◆ **INSTRUCTIONS FOR THE TASK**
Show all lines of the listing that contain the word "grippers".
*** RECORDED DATA ***
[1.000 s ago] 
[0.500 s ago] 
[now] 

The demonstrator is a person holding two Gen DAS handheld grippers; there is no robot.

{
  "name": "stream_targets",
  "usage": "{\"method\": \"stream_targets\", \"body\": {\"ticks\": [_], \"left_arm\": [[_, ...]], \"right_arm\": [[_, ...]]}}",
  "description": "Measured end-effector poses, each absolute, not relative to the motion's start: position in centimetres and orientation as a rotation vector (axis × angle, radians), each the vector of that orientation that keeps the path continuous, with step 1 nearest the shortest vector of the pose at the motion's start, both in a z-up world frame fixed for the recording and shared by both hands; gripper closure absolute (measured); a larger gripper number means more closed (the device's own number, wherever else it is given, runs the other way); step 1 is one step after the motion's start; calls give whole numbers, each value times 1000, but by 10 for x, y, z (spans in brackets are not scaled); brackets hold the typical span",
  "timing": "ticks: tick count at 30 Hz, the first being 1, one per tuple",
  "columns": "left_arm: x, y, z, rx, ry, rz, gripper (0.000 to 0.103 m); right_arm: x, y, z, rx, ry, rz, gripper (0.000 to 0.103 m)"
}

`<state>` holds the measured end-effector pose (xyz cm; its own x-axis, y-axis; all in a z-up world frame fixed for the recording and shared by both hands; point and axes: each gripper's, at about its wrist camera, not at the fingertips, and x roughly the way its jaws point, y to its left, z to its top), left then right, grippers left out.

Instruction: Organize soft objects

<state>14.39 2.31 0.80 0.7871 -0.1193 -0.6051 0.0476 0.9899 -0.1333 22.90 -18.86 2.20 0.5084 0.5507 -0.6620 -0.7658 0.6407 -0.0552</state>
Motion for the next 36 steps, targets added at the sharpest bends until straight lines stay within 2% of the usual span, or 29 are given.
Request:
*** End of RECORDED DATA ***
◆ **RESULT OF THIS TASK**
The demonstrator is a person holding two Gen DAS handheld grippers; there is no robot.
`<state>` holds the measured end-effector pose (xyz cm; its own x-axis, y-axis; all in a z-up world frame fixed for the recording and shared by both hands; point and axes: each gripper's, at about its wrist camera, not at the fingertips, and x roughly the way its jaws point, y to its left, z to its top), left then right, grippers left out.

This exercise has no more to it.